🤖 AI Summary
This study addresses the challenge of high-fidelity facial image reconstruction from fMRI data, tackling two key limitations: difficulty in extracting high-level semantic features (e.g., identity, expression, gender) and poor cross-subject generalizability. We propose a dual-stream GAN architecture that enhances discriminator capability and mitigates generator domain bias to improve reconstruction consistency. A vision-feature-based cross-modal pretraining paradigm is introduced to enable effective transfer of conditional generative models.
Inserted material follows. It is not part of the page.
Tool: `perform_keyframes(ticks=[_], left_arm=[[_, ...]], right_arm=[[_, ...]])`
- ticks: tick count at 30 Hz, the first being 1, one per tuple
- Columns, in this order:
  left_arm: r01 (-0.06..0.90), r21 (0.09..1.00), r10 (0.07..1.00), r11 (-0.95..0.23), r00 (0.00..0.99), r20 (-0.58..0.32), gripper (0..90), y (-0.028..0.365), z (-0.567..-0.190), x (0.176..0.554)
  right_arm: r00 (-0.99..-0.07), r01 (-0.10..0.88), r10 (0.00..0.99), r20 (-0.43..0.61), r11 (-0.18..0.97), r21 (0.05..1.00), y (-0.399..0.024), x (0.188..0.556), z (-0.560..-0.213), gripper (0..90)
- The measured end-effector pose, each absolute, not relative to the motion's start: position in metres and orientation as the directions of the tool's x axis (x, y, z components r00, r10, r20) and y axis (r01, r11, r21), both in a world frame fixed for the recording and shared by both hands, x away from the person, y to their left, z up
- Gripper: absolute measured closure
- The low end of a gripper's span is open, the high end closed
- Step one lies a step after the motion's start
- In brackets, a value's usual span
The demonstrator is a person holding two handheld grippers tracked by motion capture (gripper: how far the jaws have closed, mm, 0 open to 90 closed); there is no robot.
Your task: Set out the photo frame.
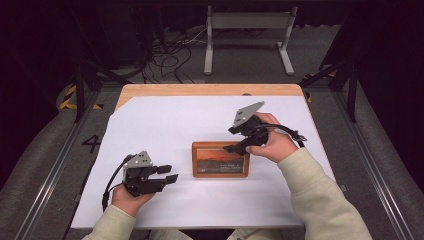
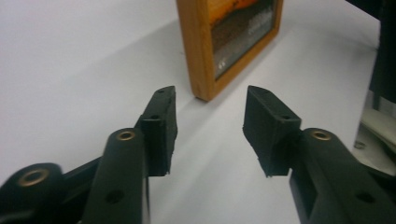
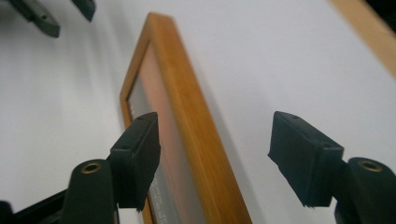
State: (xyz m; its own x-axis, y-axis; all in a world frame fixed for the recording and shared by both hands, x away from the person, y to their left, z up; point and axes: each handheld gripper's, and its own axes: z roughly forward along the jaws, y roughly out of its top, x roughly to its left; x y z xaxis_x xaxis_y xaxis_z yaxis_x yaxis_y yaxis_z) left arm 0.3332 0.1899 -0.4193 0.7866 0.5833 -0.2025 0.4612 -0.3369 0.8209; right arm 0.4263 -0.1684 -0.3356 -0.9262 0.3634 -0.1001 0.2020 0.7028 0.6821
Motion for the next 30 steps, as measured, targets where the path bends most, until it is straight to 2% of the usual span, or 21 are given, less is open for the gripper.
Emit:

Additionally, a lightweight fMRI-to-neural-response alignment pretraining module is incorporated to significantly boost cross-individual generalization. Our method achieves state-of-the-art performance across multiple quantitative metrics—marking the first demonstration of highly consistent reconstruction of identity, expression, and gender attributes from fMRI, thereby advancing brain-to-image mapping to a new SOTA level.
📝 Abstract
Face plays an important role in humans visual perception, and reconstructing perceived faces from brain activities is challenging because of its difficulty in extracting high-level features and maintaining consistency of multiple face attributes, such as expression, identity, gender, etc. In this study, we proposed a novel reconstruction framework, which we called Double-Flow GAN, that can enhance the capability of discriminator and handle imbalances in images from certain domains that are too easy for generators. We also designed a pretraining process that uses features extracted from images as conditions for making it possible to pretrain the conditional reconstruction model from fMRI in a larger pure image dataset. Moreover, we developed a simple pretrained model for fMRI alignment to alleviate the problem of cross-subject reconstruction due to the variations of brain structure among different subjects. We conducted experiments by using our proposed method and traditional reconstruction models. Results showed that the proposed method is significant at accurately reconstructing multiple face attributes, outperforms the previous reconstruction models, and exhibited state-of-the-art reconstruction abilities.